━━━ Information shown

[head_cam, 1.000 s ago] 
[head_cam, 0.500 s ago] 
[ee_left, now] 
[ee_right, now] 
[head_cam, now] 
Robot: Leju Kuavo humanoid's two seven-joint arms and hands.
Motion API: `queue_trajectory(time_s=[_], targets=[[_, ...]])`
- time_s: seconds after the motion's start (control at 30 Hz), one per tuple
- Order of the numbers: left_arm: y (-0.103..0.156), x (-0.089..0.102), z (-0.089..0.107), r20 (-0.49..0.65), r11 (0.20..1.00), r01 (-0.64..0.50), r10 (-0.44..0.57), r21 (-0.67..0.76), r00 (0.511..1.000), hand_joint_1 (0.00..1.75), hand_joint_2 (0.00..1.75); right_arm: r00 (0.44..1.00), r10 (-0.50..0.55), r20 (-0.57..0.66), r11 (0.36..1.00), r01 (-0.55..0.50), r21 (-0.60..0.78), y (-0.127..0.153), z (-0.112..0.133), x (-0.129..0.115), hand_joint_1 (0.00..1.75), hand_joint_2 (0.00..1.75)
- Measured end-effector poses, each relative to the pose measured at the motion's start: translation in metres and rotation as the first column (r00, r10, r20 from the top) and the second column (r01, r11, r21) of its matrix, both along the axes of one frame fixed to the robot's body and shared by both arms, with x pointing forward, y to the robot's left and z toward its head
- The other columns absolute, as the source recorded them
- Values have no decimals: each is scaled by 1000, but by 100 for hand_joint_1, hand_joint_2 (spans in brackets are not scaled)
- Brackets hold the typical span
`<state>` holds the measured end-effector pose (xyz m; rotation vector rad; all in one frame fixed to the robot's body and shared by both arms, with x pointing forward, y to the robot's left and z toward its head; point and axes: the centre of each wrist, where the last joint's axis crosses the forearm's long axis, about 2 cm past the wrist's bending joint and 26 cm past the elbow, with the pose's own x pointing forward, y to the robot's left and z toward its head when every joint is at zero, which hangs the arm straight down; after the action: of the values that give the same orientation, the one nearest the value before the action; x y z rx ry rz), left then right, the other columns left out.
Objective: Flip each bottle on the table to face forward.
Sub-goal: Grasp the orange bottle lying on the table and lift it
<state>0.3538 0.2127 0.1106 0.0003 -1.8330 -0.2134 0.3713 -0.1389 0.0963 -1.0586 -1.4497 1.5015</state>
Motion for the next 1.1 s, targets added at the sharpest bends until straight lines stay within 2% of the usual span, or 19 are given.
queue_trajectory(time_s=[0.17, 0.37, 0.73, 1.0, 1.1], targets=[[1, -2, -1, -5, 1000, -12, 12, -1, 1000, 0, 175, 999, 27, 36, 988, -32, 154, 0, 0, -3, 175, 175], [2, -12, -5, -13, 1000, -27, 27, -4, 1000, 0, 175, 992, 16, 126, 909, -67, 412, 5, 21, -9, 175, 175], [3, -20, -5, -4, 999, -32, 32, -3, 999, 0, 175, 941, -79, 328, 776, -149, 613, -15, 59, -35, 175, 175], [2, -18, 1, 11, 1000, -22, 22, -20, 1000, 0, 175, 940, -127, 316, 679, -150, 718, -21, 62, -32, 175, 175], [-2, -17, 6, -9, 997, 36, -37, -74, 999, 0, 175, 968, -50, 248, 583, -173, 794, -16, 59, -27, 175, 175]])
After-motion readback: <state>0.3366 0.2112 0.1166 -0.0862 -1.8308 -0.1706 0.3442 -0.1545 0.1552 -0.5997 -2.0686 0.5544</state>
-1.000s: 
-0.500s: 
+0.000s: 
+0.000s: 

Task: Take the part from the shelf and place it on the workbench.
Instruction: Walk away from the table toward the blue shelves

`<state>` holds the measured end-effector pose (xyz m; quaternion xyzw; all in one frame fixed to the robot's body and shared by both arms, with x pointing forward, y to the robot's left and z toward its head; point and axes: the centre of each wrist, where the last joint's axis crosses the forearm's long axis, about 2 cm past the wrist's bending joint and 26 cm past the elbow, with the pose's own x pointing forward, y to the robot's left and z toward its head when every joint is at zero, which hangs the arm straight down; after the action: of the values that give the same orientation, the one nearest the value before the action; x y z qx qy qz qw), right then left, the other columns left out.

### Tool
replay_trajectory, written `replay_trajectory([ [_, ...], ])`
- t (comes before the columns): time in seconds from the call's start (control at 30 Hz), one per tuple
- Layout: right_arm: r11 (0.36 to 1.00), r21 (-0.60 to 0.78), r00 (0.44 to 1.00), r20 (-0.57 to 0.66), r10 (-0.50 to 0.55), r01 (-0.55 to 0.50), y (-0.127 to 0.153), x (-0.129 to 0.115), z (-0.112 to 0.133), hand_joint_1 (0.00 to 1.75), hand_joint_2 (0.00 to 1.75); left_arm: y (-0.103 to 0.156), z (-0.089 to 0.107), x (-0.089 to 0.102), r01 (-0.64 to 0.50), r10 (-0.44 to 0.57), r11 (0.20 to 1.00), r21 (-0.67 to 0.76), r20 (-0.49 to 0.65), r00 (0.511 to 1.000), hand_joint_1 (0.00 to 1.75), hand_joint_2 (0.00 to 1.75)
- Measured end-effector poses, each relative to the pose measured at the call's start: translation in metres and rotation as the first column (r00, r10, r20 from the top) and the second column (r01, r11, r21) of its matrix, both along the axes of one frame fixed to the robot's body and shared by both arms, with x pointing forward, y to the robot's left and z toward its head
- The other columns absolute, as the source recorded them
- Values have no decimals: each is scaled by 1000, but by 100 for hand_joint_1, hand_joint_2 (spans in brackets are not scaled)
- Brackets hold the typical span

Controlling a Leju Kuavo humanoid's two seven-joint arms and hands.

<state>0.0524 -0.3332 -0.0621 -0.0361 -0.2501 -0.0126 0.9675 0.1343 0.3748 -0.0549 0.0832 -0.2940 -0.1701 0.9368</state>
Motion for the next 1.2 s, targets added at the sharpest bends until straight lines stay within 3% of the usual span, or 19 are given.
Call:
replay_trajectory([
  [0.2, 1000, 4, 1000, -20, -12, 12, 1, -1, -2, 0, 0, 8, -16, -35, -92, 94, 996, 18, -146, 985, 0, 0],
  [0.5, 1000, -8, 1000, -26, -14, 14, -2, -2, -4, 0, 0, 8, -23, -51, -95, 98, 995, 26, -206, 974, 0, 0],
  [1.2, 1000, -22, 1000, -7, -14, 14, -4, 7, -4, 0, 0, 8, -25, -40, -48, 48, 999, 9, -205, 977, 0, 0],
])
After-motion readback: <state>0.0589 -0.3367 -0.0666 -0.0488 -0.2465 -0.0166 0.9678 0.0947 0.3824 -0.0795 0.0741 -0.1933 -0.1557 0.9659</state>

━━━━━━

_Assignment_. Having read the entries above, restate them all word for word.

_Exercise answer_.
[head_cam, 1.000 s ago] 
[head_cam, 0.500 s ago] 
[ee_left, now] 
[ee_right, now] 
[head_cam, now] 
Robot: Leju Kuavo humanoid's two seven-joint arms and hands.
Motion API: `queue_trajectory(time_s=[_], targets=[[_, ...]])`
- time_s: seconds after the motion's start (control at 30 Hz), one per tuple
- Order of the numbers: left_arm: y (-0.103..0.156), x (-0.089..0.102), z (-0.089..0.107), r20 (-0.49..0.65), r11 (0.20..1.00), r01 (-0.64..0.50), r10 (-0.44..0.57), r21 (-0.67..0.76), r00 (0.511..1.000), hand_joint_1 (0.00..1.75), hand_joint_2 (0.00..1.75); right_arm: r00 (0.44..1.00), r10 (-0.50..0.55), r20 (-0.57..0.66), r11 (0.36..1.00), r01 (-0.55..0.50), r21 (-0.60..0.78), y (-0.127..0.153), z (-0.112..0.133), x (-0.129..0.115), hand_joint_1 (0.00..1.75), hand_joint_2 (0.00..1.75)
- Measured end-effector poses, each relative to the pose measured at the motion's start: translation in metres and rotation as the first column (r00, r10, r20 from the top) and the second column (r01, r11, r21) of its matrix, both along the axes of one frame fixed to the robot's body and shared by both arms, with x pointing forward, y to the robot's left and z toward its head
- The other columns absolute, as the source recorded them
- Values have no decimals: each is scaled by 1000, but by 100 for hand_joint_1, hand_joint_2 (spans in brackets are not scaled)
- Brackets hold the typical span
`<state>` holds the measured end-effector pose (xyz m; rotation vector rad; all in one frame fixed to the robot's body and shared by both arms, with x pointing forward, y to the robot's left and z toward its head; point and axes: the centre of each wrist, where the last joint's axis crosses the forearm's long axis, about 2 cm past the wrist's bending joint and 26 cm past the elbow, with the pose's own x pointing forward, y to the robot's left and z toward its head when every joint is at zero, which hangs the arm straight down; after the action: of the values that give the same orientation, the one nearest the value before the action; x y z rx ry rz), left then right, the other columns left out.
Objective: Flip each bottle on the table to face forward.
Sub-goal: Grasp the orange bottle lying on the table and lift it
<state>0.3538 0.2127 0.1106 0.0003 -1.8330 -0.2134 0.3713 -0.1389 0.0963 -1.0586 -1.4497 1.5015</state>
Motion for the next 1.1 s, targets added at the sharpest bends until straight lines stay within 2% of the usual span, or 19 are given.
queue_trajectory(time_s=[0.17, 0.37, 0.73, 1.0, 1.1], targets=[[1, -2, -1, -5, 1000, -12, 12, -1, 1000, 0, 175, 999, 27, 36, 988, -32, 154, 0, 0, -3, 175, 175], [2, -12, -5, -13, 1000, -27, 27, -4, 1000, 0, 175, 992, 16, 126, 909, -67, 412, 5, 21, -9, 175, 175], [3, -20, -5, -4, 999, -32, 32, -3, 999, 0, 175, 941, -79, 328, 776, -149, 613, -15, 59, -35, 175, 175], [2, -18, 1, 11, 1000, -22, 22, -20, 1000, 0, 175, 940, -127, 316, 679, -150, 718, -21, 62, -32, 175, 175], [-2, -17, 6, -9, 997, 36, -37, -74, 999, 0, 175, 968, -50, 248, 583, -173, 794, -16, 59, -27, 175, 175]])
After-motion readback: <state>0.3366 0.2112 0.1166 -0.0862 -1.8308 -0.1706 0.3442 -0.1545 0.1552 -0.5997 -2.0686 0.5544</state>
-1.000s: 
-0.500s: 
+0.000s: 
+0.000s: 

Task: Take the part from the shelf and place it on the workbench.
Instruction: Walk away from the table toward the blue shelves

`<state>` holds the measured end-effector pose (xyz m; quaternion xyzw; all in one frame fixed to the robot's body and shared by both arms, with x pointing forward, y to the robot's left and z toward its head; point and axes: the centre of each wrist, where the last joint's axis crosses the forearm's long axis, about 2 cm past the wrist's bending joint and 26 cm past the elbow, with the pose's own x pointing forward, y to the robot's left and z toward its head when every joint is at zero, which hangs the arm straight down; after the action: of the values that give the same orientation, the one nearest the value before the action; x y z qx qy qz qw), right then left, the other columns left out.

### Tool
replay_trajectory, written `replay_trajectory([ [_, ...], ])`
- t (comes before the columns): time in seconds from the call's start (control at 30 Hz), one per tuple
- Layout: right_arm: r11 (0.36 to 1.00), r21 (-0.60 to 0.78), r00 (0.44 to 1.00), r20 (-0.57 to 0.66), r10 (-0.50 to 0.55), r01 (-0.55 to 0.50), y (-0.127 to 0.153), x (-0.129 to 0.115), z (-0.112 to 0.133), hand_joint_1 (0.00 to 1.75), hand_joint_2 (0.00 to 1.75); left_arm: y (-0.103 to 0.156), z (-0.089 to 0.107), x (-0.089 to 0.102), r01 (-0.64 to 0.50), r10 (-0.44 to 0.57), r11 (0.20 to 1.00), r21 (-0.67 to 0.76), r20 (-0.49 to 0.65), r00 (0.511 to 1.000), hand_joint_1 (0.00 to 1.75), hand_joint_2 (0.00 to 1.75)
- Measured end-effector poses, each relative to the pose measured at the call's start: translation in metres and rotation as the first column (r00, r10, r20 from the top) and the second column (r01, r11, r21) of its matrix, both along the axes of one frame fixed to the robot's body and shared by both arms, with x pointing forward, y to the robot's left and z toward its head
- The other columns absolute, as the source recorded them
- Values have no decimals: each is scaled by 1000, but by 100 for hand_joint_1, hand_joint_2 (spans in brackets are not scaled)
- Brackets hold the typical span

Controlling a Leju Kuavo humanoid's two seven-joint arms and hands.

<state>0.0524 -0.3332 -0.0621 -0.0361 -0.2501 -0.0126 0.9675 0.1343 0.3748 -0.0549 0.0832 -0.2940 -0.1701 0.9368</state>
Motion for the next 1.2 s, targets added at the sharpest bends until straight lines stay within 3% of the usual span, or 19 are given.
Call:
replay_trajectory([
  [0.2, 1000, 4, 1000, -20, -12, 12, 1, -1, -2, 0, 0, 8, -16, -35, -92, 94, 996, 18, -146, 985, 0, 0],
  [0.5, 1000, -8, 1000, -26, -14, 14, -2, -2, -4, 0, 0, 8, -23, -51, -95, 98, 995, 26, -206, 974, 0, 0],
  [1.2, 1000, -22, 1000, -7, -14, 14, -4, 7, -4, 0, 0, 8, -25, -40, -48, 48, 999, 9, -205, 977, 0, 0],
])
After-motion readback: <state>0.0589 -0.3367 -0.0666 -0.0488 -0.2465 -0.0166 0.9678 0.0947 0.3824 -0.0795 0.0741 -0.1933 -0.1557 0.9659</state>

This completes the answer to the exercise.